-- Given data follows --

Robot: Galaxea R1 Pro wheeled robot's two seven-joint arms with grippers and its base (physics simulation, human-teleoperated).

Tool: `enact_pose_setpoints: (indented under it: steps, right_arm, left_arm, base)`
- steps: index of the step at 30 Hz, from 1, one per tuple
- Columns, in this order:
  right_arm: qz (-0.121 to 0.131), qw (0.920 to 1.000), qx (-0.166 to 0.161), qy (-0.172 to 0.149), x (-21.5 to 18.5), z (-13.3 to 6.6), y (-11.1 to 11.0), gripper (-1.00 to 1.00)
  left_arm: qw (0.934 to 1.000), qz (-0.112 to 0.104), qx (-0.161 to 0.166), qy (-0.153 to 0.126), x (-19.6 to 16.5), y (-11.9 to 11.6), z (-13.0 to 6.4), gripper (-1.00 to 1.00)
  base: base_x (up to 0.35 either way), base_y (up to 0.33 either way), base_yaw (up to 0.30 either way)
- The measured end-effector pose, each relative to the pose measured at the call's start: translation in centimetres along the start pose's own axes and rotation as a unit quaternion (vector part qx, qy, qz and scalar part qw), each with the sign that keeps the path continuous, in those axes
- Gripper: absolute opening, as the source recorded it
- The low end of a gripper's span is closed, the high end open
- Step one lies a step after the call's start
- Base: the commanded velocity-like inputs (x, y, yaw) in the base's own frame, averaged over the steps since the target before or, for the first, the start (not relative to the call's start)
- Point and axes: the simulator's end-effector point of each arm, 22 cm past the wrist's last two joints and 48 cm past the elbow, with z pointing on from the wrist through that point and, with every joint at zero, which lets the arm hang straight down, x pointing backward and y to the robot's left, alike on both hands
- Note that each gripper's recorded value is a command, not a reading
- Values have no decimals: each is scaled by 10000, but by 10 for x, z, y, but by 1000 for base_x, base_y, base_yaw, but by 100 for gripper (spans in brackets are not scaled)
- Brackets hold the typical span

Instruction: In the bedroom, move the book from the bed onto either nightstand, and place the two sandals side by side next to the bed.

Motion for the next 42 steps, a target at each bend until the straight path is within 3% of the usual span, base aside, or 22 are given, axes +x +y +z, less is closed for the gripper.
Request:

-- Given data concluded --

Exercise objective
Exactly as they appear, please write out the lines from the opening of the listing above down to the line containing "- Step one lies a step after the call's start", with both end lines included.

Completed task
Robot: Galaxea R1 Pro wheeled robot's two seven-joint arms with grippers and its base (physics simulation, human-teleoperated).

Tool: `enact_pose_setpoints: (indented under it: steps, right_arm, left_arm, base)`
- steps: index of the step at 30 Hz, from 1, one per tuple
- Columns, in this order:
  right_arm: qz (-0.121 to 0.131), qw (0.920 to 1.000), qx (-0.166 to 0.161), qy (-0.172 to 0.149), x (-21.5 to 18.5), z (-13.3 to 6.6), y (-11.1 to 11.0), gripper (-1.00 to 1.00)
  left_arm: qw (0.934 to 1.000), qz (-0.112 to 0.104), qx (-0.161 to 0.166), qy (-0.153 to 0.126), x (-19.6 to 16.5), y (-11.9 to 11.6), z (-13.0 to 6.4), gripper (-1.00 to 1.00)
  base: base_x (up to 0.35 either way), base_y (up to 0.33 either way), base_yaw (up to 0.30 either way)
- The measured end-effector pose, each relative to the pose measured at the call's start: translation in centimetres along the start pose's own axes and rotation as a unit quaternion (vector part qx, qy, qz and scalar part qw), each with the sign that keeps the path continuous, in those axes
- Gripper: absolute opening, as the source recorded it
- The low end of a gripper's span is closed, the high end open
- Step one lies a step after the call's start

No additional answer text is required.